Les chercheurs ont utilisé un quasar, une galaxie extrêmement lumineuse appelée PKS 1830-211, comme source de lumière lointaine. En analysant la lumière de ce quasar après son passage à travers une galaxie intermédiaire, ils ont pu détecter des traces d’interaction avec des nuages de gaz contenant du cyanure d’hydrogène. Ces interactions ont laissé des signatures spectrales permettant de déterminer la température de l’univers à cette époque.
La clé de cette avancée réside dans l’identification précise de ces raies spectrales et dans l’application de méthodes statistiques avancées pour minimiser les erreurs et les interférences. Les scientifiques ont ainsi pu obtenir une mesure de la température avec une précision inégalée.

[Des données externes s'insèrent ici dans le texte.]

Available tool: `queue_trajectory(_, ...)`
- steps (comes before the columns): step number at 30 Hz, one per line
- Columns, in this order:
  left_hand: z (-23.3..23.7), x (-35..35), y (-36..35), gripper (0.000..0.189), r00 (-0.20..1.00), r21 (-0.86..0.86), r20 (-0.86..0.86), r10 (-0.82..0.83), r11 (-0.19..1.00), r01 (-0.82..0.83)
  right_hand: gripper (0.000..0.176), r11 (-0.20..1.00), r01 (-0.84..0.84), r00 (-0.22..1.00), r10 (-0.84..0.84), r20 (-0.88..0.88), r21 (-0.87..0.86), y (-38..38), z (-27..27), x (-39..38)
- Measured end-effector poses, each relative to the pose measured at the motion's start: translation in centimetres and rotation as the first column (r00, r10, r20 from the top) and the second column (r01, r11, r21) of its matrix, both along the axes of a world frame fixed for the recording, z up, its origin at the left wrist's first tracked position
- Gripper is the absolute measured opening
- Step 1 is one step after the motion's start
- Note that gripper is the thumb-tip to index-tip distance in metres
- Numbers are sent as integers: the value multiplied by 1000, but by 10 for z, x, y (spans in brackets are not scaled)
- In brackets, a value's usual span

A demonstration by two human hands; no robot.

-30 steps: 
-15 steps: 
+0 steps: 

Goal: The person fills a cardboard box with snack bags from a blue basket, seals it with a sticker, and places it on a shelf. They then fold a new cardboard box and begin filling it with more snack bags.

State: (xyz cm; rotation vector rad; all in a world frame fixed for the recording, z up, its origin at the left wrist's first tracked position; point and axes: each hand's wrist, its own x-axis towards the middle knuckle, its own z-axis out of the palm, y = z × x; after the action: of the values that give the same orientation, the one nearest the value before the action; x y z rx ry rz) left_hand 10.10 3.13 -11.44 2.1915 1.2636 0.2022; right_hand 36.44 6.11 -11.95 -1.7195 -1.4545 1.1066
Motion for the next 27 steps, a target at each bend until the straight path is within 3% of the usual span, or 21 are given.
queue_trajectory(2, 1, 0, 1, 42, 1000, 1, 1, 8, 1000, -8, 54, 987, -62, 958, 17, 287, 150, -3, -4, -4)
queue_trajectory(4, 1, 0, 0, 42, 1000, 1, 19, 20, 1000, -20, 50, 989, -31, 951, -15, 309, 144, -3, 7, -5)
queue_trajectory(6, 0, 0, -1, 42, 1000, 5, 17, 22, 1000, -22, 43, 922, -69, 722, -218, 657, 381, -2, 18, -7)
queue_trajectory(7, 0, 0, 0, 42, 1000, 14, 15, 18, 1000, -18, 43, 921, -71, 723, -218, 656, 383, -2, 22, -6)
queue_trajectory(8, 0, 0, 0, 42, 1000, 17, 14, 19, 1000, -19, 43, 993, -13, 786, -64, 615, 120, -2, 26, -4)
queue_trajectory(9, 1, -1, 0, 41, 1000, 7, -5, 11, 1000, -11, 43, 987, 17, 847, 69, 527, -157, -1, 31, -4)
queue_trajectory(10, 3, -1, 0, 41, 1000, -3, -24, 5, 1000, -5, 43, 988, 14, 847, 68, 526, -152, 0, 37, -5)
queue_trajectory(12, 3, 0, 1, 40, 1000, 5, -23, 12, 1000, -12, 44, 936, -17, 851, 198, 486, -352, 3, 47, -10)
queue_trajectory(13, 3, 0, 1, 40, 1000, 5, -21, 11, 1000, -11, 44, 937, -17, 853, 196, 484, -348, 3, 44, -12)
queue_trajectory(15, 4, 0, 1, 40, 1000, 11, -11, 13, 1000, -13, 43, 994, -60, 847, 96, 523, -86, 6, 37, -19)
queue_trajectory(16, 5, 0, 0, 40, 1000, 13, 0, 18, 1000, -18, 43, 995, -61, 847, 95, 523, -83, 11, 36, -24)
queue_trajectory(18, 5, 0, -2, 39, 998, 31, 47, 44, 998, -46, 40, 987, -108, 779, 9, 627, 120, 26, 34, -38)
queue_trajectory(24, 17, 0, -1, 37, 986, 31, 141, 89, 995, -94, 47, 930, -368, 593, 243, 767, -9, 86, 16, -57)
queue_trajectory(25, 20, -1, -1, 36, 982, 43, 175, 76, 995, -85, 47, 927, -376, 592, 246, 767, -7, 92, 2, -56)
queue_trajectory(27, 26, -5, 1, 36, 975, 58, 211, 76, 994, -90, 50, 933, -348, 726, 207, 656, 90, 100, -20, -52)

Le rayonnement de fond cosmique, vestige de la naissance de l’univers, est un outil essentiel pour comprendre son évolution. Comprendre sa température est crucial pour retracer l’histoire du cosmos, depuis ses premiers instants chauds jusqu’à son refroidissement progressif actuel.
Selon les chercheurs, cette nouvelle mesure a permis de réduire la marge d’erreur de 40 % par rapport aux estimations précédentes. Elle constitue une nouvelle référence pour les études futures et ouvre la voie à l’exploration de périodes encore plus reculées de l’histoire cosmique.
Des observations supplémentaires, réalisées avec des télescopes de nouvelle génération, permettront d’affiner encore ces mesures et de mieux comprendre les phénomènes qui ont façonné l’univers tel que nous le connaissons aujourd’hui.